PHP Web Server
(Information Technology,Programming)

My company does website design, among other things. In general, my wife does the design with Dreamweaver, and if there are any forms involved, I do the back end PHP work for the form validation and emailing the results to the customer. I’m not fond of this arrangement because I don’t like the way Dreamweaver deals with templates and such, but it works for my wife. So I complain about it and she ignores me because Dreamweaver is a perfect solution for her. Incidentally, she does her work on a Mac Pro and I do mine on Linux.

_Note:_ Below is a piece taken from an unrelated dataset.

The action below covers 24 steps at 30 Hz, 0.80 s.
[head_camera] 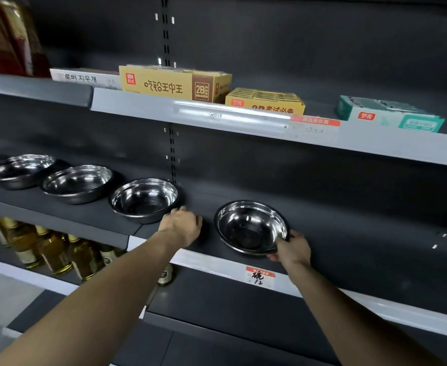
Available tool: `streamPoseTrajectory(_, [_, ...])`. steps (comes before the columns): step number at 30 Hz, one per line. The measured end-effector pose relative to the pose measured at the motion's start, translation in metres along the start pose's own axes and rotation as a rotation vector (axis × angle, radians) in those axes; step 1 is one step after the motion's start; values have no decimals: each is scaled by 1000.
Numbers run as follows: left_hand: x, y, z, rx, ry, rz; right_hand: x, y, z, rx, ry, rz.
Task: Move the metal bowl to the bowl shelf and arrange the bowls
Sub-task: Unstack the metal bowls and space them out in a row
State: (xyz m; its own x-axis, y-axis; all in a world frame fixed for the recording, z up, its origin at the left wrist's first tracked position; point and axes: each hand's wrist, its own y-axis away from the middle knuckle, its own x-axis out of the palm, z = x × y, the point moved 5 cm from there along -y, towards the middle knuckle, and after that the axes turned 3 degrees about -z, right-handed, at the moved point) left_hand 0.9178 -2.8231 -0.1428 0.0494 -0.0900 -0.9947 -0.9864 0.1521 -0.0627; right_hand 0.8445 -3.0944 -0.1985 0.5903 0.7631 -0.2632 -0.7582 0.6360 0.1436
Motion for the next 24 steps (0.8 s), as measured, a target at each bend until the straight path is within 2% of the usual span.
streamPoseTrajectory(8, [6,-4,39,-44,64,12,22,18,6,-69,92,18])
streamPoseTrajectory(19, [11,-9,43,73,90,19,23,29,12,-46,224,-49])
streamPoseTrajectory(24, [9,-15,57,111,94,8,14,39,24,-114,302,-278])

We also have a slew of applications I’ve written to handle day-to-day tasks (e.g. calendar, address book). And then there are the software pieces which run the back end of our business, like customer management, invoicing and A/R, payroll, A/P, etc. Also applications I’ve written.

All these sites/applications live on an internal Apache2 web server behind our firewall. Our customer sites which reside on our internal server are just copies of the customer sites on the Internet. We maintain these copies for two reasons: 1) we can do development internally and view the finished result before we upload it, to ensure it performs the way we want; 2) it gives us a pristeen copy of the customer site in case something goes wrong on the Internet.

Now here’s where development headaches come in. Years ago, when I set this system up, I didn’t think the thought through. I’m a developer, so I should have known better. My wife doesn’t handle administrative details well. Ideally, she would make a copy of a website on her Mac, hack it, and then upload it to our internal web server. Test it. Then upload it to the Internet. However, if I let her copy a site to her local machine and edit it, I can be sure she won’t always copy her edits back to the internal site before she uploads it to the Internet. So I have to somehow either force her to do it my way anyway, or make it possible for her to edit the sites in place on our local server.

If you stop and think about it, this presents an immediate problem. Apache2 runs under the www-data user/group. It generally opens files in read-only mode. But if it creates any files, these will be under the www-data user/group. The problem is that my wife can’t edit files owned by another user unless the permissions are exactly correct.

My (crappy) solution? Set all the files to my wife’s ID, so she can edit them in place. As long as Apache2 opens them read-only, it won’t care that they’re owned by my wife instead of www-data. As for my internal applications, I have to handle these a similar way. In order to edit them in place, I have to set file ownership to my ID. Apache2 won’t care until it tries to create a new file. (If the directory the file is written in doesn’t have the proper permissions, Apache2 can’t write to it in creating the new file.)

Let’s recap. My wife could develop locally and upload to our internal server before FTPing. But she won’t. So I have to make internal copies of the web files owned by her, so she can do direct development on our internal copies. Same with me. I do development directly on Apache2’s files. Not a good solution.

But I recently came across a solution which works far better, at least for me. PHP has a built-in web server. So I can copy the website to ~/public_html and hack away. When I’m done, I can copy the changed files over to our internal Apache2 server. Test, and then upload to the Internet. This make site development work the way it should. You edit locally, upload to the LAN copy and test. And then upload to the live site.

I’m trying to get my wife to follow this system. If she does, I can revert the ownership of our internal sites back to where it should be– www-data.